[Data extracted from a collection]
- - - - - - -

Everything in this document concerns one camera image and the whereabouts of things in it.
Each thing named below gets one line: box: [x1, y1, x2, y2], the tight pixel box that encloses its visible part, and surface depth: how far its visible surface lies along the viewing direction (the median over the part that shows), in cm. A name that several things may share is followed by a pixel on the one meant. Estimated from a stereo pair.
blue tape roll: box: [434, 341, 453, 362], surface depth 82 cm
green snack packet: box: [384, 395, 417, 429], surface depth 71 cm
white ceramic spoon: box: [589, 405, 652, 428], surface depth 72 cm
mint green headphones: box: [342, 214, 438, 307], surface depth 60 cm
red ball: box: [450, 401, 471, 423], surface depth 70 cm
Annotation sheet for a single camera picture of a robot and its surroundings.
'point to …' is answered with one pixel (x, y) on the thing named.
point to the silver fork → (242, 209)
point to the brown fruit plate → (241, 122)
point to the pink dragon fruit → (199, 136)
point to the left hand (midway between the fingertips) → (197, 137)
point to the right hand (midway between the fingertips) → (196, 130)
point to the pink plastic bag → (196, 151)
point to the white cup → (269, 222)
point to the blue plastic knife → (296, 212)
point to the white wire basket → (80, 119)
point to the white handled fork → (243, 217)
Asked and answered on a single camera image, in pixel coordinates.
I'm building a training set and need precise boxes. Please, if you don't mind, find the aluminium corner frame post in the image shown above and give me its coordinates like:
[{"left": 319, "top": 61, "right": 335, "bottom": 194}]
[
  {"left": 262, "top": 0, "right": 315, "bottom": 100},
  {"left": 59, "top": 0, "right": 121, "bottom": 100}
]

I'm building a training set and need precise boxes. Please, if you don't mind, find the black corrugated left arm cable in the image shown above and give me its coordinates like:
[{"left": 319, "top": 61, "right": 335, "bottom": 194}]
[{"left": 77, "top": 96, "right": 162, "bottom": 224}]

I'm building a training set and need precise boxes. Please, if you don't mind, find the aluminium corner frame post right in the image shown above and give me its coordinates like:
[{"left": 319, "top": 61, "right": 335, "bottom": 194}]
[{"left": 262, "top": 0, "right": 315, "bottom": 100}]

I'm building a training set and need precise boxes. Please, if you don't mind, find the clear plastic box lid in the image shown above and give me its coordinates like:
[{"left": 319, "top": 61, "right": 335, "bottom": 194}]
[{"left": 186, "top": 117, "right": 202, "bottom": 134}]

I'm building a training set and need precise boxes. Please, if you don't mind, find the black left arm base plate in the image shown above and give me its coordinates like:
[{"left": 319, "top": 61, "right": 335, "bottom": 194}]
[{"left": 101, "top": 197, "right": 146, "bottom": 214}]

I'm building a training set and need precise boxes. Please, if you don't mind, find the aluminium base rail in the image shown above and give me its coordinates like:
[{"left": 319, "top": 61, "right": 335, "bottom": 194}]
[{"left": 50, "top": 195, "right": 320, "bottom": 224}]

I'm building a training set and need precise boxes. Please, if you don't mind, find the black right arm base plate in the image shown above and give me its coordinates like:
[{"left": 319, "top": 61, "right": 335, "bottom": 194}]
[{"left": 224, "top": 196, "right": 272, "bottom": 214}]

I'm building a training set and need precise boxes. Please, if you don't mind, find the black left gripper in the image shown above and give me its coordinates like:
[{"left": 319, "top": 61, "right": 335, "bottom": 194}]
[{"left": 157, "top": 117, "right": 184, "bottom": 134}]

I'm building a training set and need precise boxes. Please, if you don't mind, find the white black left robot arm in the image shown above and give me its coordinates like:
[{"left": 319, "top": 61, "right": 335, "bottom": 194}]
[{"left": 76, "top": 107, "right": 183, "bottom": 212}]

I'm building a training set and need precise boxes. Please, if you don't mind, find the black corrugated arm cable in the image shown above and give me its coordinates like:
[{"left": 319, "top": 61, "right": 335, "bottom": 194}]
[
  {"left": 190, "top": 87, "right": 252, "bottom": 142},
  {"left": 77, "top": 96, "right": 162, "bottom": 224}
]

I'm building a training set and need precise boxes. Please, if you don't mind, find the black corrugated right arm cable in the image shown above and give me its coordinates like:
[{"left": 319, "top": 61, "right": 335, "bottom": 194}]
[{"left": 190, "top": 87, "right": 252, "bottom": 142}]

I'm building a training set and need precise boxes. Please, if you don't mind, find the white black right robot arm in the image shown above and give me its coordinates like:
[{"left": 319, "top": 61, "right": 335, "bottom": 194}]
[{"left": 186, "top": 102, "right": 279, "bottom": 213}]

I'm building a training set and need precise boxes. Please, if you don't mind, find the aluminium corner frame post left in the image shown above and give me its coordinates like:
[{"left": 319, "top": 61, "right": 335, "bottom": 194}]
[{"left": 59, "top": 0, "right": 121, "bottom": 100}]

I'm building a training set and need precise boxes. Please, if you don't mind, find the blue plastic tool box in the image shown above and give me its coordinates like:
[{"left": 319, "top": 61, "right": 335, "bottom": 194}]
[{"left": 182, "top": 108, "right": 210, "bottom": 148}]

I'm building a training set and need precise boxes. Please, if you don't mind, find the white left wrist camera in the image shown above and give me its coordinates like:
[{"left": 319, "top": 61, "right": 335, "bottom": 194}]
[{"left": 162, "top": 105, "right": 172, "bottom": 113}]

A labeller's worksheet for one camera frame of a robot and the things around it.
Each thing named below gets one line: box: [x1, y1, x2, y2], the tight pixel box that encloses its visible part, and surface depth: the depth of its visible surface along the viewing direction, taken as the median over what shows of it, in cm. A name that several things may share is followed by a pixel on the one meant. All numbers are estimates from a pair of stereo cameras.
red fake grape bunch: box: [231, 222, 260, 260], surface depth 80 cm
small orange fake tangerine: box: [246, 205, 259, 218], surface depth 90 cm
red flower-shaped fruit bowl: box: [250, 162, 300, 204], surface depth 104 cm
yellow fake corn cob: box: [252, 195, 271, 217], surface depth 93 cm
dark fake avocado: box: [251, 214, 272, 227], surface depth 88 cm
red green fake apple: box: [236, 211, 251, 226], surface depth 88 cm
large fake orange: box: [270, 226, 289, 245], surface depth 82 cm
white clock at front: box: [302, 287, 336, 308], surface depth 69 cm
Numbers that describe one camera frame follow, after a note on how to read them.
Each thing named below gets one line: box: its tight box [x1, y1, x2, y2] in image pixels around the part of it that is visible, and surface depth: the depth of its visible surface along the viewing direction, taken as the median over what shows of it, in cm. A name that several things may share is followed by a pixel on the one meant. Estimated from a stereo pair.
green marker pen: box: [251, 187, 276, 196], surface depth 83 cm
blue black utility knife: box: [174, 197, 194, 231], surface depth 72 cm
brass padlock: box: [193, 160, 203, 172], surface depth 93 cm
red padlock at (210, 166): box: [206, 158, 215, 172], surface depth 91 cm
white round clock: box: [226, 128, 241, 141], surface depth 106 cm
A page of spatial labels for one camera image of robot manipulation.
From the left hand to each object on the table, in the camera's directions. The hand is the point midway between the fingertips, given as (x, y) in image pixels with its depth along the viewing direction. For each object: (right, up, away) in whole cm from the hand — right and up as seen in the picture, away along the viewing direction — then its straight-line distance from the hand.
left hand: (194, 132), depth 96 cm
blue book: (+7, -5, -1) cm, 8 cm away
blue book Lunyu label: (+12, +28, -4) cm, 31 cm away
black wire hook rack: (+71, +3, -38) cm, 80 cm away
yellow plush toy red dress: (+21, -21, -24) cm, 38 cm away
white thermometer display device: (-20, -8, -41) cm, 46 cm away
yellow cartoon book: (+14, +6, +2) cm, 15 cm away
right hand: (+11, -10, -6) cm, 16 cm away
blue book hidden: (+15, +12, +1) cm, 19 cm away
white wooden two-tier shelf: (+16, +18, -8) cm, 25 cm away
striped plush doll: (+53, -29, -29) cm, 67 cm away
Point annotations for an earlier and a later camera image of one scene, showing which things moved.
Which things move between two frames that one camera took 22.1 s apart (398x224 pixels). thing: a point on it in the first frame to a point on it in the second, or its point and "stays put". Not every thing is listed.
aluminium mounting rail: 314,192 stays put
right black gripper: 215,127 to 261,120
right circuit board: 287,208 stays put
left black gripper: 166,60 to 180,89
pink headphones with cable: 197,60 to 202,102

- - - - - - -

Only the lines with "plastic" are needed; find them in the records and copy each one.

■ SOLUTION:
point to the pink plastic bag → (196, 151)
point to the blue plastic knife → (296, 212)
I'm building a training set and need precise boxes. Please, if you don't mind, find the clear plastic box lid in the image shown above and give me its coordinates like:
I'm building a training set and need precise boxes. Please, if you don't mind, find the blue plastic tool box in the image shown above and give me its coordinates like:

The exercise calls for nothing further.